__Task objective__
Verbatim output, no pictures: the lines from the beginning of the material through the line with "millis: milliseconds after", both ends kept.
━━━ Data segment ━━━
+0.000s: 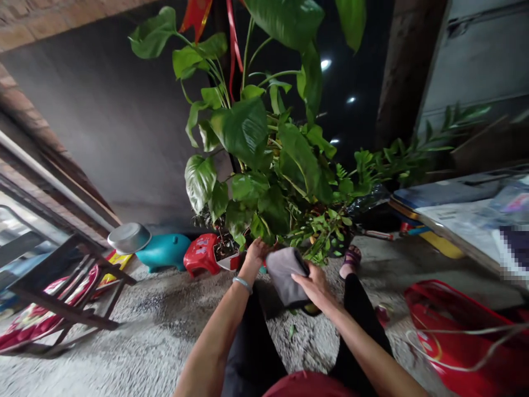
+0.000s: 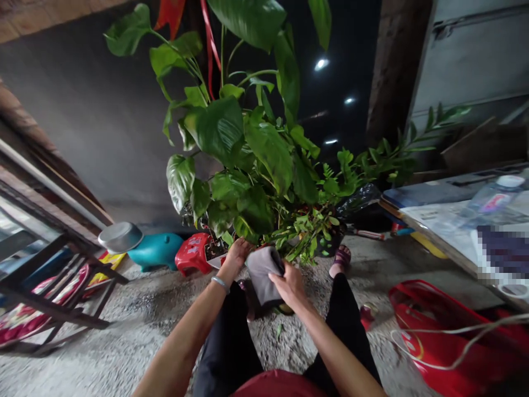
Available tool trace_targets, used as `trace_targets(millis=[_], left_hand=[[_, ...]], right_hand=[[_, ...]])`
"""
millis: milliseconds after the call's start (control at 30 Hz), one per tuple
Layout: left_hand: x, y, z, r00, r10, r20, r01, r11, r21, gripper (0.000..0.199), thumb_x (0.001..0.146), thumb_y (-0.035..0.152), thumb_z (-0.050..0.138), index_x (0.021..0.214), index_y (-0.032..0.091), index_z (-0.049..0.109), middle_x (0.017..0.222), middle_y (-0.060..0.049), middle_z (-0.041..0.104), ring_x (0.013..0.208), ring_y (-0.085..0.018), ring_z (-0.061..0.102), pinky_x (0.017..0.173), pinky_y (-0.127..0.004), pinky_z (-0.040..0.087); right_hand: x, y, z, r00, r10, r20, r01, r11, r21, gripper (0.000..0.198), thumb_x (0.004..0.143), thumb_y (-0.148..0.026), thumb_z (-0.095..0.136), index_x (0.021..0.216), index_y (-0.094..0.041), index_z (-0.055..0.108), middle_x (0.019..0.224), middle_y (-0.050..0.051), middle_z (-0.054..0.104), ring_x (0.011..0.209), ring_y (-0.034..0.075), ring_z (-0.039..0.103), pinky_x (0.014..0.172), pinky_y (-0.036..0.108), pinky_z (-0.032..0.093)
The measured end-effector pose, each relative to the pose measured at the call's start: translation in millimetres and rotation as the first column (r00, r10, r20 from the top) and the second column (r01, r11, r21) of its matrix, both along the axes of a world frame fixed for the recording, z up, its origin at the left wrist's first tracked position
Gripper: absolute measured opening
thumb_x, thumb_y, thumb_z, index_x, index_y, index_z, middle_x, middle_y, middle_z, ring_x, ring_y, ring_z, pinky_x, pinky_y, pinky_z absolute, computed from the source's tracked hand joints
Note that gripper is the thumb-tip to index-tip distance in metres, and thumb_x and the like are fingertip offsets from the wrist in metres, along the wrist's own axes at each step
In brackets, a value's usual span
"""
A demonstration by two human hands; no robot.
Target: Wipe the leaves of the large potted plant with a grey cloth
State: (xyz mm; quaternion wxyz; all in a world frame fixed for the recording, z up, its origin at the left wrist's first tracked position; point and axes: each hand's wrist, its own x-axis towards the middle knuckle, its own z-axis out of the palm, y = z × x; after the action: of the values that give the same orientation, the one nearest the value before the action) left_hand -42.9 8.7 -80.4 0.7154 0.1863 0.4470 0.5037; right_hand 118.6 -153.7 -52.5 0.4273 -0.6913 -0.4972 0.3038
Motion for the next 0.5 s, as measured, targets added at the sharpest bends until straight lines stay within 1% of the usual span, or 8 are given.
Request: trace_targets(millis=[67,100,200,267,333,400,433,500], left_hand=[[0.1,-9.1,-9.3,0.999,-0.020,-0.031,0.020,1.000,0.001,0.017,0.089,0.017,0.067,0.077,0.020,0.055,0.064,0.000,0.062,0.063,-0.017,0.066,0.072,-0.030,0.056],[2.4,-14.8,-15.5,0.997,-0.033,-0.066,0.034,0.999,0.011,0.016,0.086,0.016,0.069,0.078,0.020,0.055,0.067,0.000,0.064,0.065,-0.017,0.066,0.073,-0.030,0.056],[17.0,-34.2,-37.8,0.977,-0.059,-0.204,0.070,0.996,0.048,0.017,0.079,0.014,0.076,0.090,0.019,0.063,0.079,-0.002,0.069,0.072,-0.016,0.065,0.077,-0.030,0.054],[30.2,-44.4,-50.5,0.961,-0.036,-0.274,0.064,0.993,0.095,0.034,0.071,0.012,0.081,0.101,0.020,0.066,0.093,-0.003,0.071,0.087,-0.018,0.068,0.086,-0.031,0.054],[43.7,-48.1,-57.4,0.939,-0.003,-0.343,0.085,0.971,0.225,0.054,0.060,0.007,0.086,0.108,0.022,0.066,0.112,-0.006,0.072,0.117,-0.024,0.066,0.100,-0.033,0.051],[56.3,-44.2,-58.9,0.896,0.043,-0.442,0.158,0.900,0.407,0.073,0.045,0.002,0.091,0.111,0.023,0.067,0.132,-0.010,0.067,0.144,-0.032,0.050,0.114,-0.037,0.044],[62.1,-40.4,-58.8,0.871,0.057,-0.488,0.208,0.858,0.471,0.079,0.039,0.000,0.092,0.111,0.022,0.067,0.139,-0.012,0.064,0.151,-0.035,0.041,0.119,-0.039,0.040],[73.5,-32.4,-60.2,0.835,0.052,-0.548,0.283,0.813,0.509,0.087,0.032,-0.004,0.090,0.112,0.021,0.068,0.147,-0.015,0.059,0.157,-0.038,0.032,0.123,-0.042,0.035]], right_hand=[[25.1,-30.2,-10.5,0.986,-0.008,-0.167,0.011,1.000,0.021,0.038,0.069,-0.039,0.070,0.102,-0.020,0.076,0.095,0.009,0.083,0.089,0.030,0.078,0.076,0.036,0.059],[38.7,-41.9,-13.5,0.967,-0.046,-0.252,0.055,0.998,0.028,0.042,0.067,-0.043,0.071,0.102,-0.021,0.077,0.094,0.007,0.083,0.088,0.030,0.078,0.074,0.036,0.060],[75.7,-63.1,-17.1,0.861,-0.271,-0.430,0.283,0.958,-0.039,0.047,0.054,-0.046,0.081,0.094,-0.021,0.077,0.082,0.005,0.082,0.078,0.029,0.076,0.067,0.035,0.059],[94.6,-69.0,-17.0,0.732,-0.424,-0.533,0.432,0.894,-0.118,0.045,0.047,-0.041,0.086,0.087,-0.022,0.077,0.075,0.004,0.080,0.071,0.027,0.075,0.062,0.034,0.059],[110.8,-72.8,-14.4,0.555,-0.519,-0.651,0.544,0.818,-0.188,0.044,0.042,-0.034,0.088,0.083,-0.021,0.075,0.074,0.004,0.079,0.069,0.026,0.075,0.060,0.034,0.060],[127.7,-76.7,-8.7,0.400,-0.558,-0.727,0.607,0.756,-0.246,0.047,0.038,-0.027,0.089,0.083,-0.020,0.075,0.075,0.003,0.079,0.069,0.027,0.075,0.061,0.037,0.063],[137.3,-78.5,-4.9,0.345,-0.566,-0.748,0.621,0.736,-0.270,0.050,0.037,-0.024,0.090,0.084,-0.020,0.075,0.075,0.003,0.079,0.069,0.027,0.074,0.062,0.039,0.064],[158.8,-79.5,3.3,0.281,-0.575,-0.769,0.640,0.709,-0.296,0.051,0.037,-0.021,0.091,0.086,-0.020,0.075,0.079,0.003,0.079,0.071,0.027,0.074,0.066,0.041,0.065]])
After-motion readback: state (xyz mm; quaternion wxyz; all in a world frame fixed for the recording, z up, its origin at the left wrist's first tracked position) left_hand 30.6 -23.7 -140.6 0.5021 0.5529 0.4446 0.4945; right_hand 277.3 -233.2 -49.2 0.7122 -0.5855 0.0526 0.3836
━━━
__Solution to the exercise__
+0.000s: 
+0.000s: 
Available tool trace_targets, used as `trace_targets(millis=[_], left_hand=[[_, ...]], right_hand=[[_, ...]])`
"""
millis: milliseconds after the call's start (control at 30 Hz), one per tuple

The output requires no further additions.